Saturday, January 8, 2022: 10:50 AM
Grand Ballroom E (Sheraton New Orleans)
The concept of settler colonialism has swept the field of Indigenous history. Scholars have convincingly argued that white “settlers” in a range of geographical locales aimed to supplant Indigenous populations as part of a process of replicating their own societies. But analyses of the enslaved Black people who forcibly accompanied these white settlers are lacking. Existing scholarship on settler colonialism gives little consideration to the concept of forced actions, like the labor of enslaved people, rendering the concept of coercion as essentially irrelevant. If a settler/native divide sits at the heart of the idea of settler colonialism, how should enslaved people be categorized? Is such a categorization, settler or not, even useful for the study of enslaved African Americans? This paper offers Texas as a test case. Texas stood at the western extent of the cotton South during the antebellum period.
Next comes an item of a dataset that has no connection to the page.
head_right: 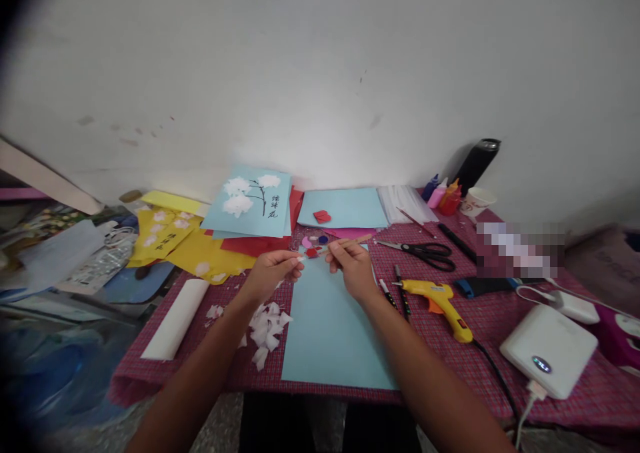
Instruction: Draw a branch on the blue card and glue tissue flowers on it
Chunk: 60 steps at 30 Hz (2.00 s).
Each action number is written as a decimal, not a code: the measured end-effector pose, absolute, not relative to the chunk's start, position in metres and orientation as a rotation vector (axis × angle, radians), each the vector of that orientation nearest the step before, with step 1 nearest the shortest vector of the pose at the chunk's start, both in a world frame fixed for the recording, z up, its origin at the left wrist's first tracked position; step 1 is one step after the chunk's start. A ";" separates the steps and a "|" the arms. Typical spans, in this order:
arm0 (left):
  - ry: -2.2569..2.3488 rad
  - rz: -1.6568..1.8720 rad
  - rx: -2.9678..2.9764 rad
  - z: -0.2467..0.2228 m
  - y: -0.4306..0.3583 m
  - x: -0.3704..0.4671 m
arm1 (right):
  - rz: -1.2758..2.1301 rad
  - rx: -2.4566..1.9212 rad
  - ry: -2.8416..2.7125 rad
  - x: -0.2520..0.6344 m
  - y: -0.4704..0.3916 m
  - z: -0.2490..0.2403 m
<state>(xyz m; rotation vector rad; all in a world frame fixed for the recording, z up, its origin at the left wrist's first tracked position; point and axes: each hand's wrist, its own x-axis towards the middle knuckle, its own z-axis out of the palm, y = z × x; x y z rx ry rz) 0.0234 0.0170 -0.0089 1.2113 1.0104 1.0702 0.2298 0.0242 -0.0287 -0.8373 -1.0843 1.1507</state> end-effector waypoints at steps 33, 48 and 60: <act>1.574 0.445 2.387 -0.028 0.000 -0.061 | 1.247 -0.895 -1.139 0.226 0.025 -0.038; 1.322 1.218 1.291 -0.011 0.013 -0.036 | 1.250 -0.820 -1.103 0.226 0.026 -0.036; 0.876 1.276 0.874 -0.030 0.025 0.038 | 1.337 -0.769 -0.991 0.224 0.025 -0.030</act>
By the outbreak of the Civil War, nearly 600,000 white settlers enslaved almost 200,000 Black people on land violently appropriated from Indigenous inhabitants. Enslaved people regularly encountered Indigenous Texans, especially during their forced labor, which included a number of activities that served the interests of the settler state, like clearing the land Indigenous people relied upon for subsistence and, occasionally, defending the property of their enslavers from Indigenous raiding parties. Force––forced movement, forced separation, and forced labor––built the antebellum Texas slave society. This paper argues that without taking that force into account, arguing that enslaved people were “settlers” will unjustly conflate the experience of enslaved people in Native spaces with their free white enslavers.